Instructions to follow:
A stretch of the entries below is to be set down exactly, running from the line with "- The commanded" through the line with "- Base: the", both included, and no other line.

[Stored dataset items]
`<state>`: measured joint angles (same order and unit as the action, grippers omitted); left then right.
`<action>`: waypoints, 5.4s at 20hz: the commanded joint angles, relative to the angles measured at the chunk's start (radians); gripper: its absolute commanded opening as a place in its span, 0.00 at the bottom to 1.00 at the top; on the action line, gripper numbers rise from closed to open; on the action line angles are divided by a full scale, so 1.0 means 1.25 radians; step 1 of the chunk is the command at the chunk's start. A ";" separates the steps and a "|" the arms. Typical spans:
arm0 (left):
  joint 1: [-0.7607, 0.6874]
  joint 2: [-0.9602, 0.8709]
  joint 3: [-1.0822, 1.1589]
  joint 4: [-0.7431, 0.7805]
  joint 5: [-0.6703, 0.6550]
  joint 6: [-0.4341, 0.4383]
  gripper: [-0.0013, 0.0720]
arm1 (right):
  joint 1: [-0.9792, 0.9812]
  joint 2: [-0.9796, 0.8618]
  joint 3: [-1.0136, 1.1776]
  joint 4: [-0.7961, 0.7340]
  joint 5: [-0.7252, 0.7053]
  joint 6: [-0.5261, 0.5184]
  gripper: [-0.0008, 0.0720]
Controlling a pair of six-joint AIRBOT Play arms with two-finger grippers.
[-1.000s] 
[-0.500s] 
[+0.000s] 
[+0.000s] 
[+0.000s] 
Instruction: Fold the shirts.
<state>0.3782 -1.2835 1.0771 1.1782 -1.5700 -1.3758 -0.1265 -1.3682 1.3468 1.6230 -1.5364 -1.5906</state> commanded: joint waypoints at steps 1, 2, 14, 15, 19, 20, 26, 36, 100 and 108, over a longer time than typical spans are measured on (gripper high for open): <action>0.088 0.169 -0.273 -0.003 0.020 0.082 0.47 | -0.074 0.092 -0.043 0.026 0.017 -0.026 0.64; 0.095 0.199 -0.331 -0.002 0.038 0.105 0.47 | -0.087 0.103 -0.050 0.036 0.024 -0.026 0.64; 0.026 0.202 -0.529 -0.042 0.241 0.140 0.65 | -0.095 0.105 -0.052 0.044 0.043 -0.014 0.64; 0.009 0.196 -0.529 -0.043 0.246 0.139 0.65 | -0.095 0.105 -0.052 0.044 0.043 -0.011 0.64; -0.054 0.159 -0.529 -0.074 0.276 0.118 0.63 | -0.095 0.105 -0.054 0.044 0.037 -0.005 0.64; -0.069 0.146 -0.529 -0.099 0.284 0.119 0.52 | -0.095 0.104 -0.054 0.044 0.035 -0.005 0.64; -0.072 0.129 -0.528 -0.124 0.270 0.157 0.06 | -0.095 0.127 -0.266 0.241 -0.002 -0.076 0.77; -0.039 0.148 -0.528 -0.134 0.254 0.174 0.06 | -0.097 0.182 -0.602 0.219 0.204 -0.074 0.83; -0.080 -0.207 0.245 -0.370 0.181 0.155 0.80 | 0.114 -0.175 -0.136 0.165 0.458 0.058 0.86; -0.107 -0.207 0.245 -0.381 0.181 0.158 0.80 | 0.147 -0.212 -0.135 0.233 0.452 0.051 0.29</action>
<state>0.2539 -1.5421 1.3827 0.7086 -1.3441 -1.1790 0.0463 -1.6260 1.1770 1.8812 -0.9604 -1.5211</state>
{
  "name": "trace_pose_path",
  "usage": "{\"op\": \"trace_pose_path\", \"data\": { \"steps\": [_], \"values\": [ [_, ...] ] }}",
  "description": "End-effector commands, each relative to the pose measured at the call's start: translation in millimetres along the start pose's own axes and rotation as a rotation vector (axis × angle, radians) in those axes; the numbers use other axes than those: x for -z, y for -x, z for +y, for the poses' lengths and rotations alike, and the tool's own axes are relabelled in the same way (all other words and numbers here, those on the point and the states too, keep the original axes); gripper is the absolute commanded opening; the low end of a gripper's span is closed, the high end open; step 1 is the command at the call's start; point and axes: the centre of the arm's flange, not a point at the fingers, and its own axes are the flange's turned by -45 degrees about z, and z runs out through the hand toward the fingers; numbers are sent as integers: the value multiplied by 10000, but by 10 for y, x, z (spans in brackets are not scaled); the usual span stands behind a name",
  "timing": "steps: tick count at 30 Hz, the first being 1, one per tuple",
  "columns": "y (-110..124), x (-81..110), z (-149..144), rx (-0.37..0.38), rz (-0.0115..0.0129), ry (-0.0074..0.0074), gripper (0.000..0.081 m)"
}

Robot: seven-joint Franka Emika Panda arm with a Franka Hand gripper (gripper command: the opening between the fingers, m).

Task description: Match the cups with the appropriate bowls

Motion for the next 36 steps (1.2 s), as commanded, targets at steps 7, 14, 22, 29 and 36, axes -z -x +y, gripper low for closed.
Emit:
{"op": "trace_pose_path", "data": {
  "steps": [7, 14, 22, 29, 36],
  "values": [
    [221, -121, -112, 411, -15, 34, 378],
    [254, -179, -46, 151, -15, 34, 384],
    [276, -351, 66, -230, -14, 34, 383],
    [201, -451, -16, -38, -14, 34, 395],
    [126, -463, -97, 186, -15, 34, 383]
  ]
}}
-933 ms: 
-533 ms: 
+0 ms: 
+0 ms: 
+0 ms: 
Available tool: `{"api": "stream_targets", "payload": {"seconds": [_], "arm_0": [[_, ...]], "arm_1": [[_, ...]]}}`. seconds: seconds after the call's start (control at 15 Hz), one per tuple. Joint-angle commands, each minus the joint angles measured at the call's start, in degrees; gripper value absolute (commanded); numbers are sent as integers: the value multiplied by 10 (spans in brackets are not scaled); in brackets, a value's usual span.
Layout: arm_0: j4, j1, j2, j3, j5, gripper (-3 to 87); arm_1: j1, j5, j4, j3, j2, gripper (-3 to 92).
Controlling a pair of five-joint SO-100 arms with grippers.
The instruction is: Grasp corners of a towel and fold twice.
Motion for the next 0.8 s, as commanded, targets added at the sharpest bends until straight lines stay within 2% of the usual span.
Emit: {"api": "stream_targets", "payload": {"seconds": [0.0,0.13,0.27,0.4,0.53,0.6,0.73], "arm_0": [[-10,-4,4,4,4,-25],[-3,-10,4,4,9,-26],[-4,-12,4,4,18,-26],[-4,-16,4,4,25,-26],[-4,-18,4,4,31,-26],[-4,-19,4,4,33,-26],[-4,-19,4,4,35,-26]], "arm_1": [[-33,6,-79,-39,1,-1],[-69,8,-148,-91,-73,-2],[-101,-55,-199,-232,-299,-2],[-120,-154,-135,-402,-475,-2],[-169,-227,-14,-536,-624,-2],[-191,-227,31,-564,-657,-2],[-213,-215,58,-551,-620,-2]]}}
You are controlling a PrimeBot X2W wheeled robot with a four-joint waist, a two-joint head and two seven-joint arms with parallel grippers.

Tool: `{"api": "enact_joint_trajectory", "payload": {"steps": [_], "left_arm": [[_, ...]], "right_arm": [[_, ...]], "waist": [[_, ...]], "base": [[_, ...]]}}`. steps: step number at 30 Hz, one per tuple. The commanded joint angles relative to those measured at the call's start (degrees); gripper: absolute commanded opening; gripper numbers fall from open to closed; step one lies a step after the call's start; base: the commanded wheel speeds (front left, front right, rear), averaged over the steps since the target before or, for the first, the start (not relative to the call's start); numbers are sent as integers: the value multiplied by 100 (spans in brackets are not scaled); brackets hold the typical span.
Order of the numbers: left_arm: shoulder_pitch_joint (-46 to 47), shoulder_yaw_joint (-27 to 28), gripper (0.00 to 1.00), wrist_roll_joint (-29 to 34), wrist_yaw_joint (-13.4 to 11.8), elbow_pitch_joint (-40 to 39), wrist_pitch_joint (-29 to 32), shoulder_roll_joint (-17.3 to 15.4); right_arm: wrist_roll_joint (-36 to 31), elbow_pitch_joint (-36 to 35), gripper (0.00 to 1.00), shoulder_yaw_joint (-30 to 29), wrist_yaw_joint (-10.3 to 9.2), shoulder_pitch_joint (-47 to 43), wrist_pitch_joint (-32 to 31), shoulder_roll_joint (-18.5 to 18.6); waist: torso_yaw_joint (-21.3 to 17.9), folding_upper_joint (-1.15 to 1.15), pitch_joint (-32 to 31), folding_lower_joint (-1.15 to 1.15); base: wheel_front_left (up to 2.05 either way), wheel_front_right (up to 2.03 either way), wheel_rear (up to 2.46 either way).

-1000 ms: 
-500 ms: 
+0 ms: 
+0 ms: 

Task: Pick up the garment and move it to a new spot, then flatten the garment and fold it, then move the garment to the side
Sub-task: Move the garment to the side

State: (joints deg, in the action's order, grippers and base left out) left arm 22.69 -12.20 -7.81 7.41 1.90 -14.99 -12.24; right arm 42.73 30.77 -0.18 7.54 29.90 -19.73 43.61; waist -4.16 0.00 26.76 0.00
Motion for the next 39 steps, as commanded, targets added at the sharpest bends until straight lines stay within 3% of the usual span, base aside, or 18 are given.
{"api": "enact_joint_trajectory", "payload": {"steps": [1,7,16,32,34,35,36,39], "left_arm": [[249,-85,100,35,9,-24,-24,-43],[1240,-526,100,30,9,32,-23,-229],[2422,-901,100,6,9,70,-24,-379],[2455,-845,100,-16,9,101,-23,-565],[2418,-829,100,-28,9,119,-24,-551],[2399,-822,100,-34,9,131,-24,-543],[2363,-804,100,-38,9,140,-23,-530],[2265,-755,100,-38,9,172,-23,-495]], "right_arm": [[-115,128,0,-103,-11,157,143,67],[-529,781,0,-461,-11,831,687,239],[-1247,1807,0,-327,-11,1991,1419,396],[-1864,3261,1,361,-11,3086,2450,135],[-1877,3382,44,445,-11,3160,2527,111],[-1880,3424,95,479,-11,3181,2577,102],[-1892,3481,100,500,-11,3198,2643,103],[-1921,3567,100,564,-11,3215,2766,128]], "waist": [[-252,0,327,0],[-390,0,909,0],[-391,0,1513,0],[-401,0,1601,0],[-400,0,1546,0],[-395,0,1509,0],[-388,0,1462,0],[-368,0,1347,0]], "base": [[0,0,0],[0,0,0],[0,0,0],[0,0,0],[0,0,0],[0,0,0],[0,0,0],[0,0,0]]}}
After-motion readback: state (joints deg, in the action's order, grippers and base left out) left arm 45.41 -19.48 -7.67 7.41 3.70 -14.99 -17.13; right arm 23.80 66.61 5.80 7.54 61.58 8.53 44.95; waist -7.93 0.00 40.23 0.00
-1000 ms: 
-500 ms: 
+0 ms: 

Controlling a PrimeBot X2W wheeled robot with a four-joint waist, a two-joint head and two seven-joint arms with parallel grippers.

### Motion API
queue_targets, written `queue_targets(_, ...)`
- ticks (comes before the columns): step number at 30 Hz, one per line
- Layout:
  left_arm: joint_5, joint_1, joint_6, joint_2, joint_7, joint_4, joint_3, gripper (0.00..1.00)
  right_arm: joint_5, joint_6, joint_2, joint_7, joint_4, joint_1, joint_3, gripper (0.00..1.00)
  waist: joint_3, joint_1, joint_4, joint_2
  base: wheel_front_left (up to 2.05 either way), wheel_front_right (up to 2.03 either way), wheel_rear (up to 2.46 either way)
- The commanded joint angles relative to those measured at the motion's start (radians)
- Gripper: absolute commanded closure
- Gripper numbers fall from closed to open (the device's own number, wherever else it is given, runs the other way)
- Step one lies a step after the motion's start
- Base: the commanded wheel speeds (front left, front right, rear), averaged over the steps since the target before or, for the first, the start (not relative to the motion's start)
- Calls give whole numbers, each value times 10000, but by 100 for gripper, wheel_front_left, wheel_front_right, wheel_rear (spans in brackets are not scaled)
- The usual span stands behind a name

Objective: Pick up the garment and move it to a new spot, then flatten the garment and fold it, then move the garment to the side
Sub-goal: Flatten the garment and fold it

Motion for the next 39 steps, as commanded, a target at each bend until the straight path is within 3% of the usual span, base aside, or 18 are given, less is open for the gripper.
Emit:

Reply to the exercise:
- The commanded joint angles relative to those measured at the motion's start (radians)
- Gripper: absolute commanded closure
- Gripper numbers fall from closed to open (the device's own number, wherever else it is given, runs the other way)
- Step one lies a step after the motion's start
- Base: the commanded wheel speeds (front left, front right, rear), averaged over the steps since the target before or, for the first, the start (not relative to the motion's start)

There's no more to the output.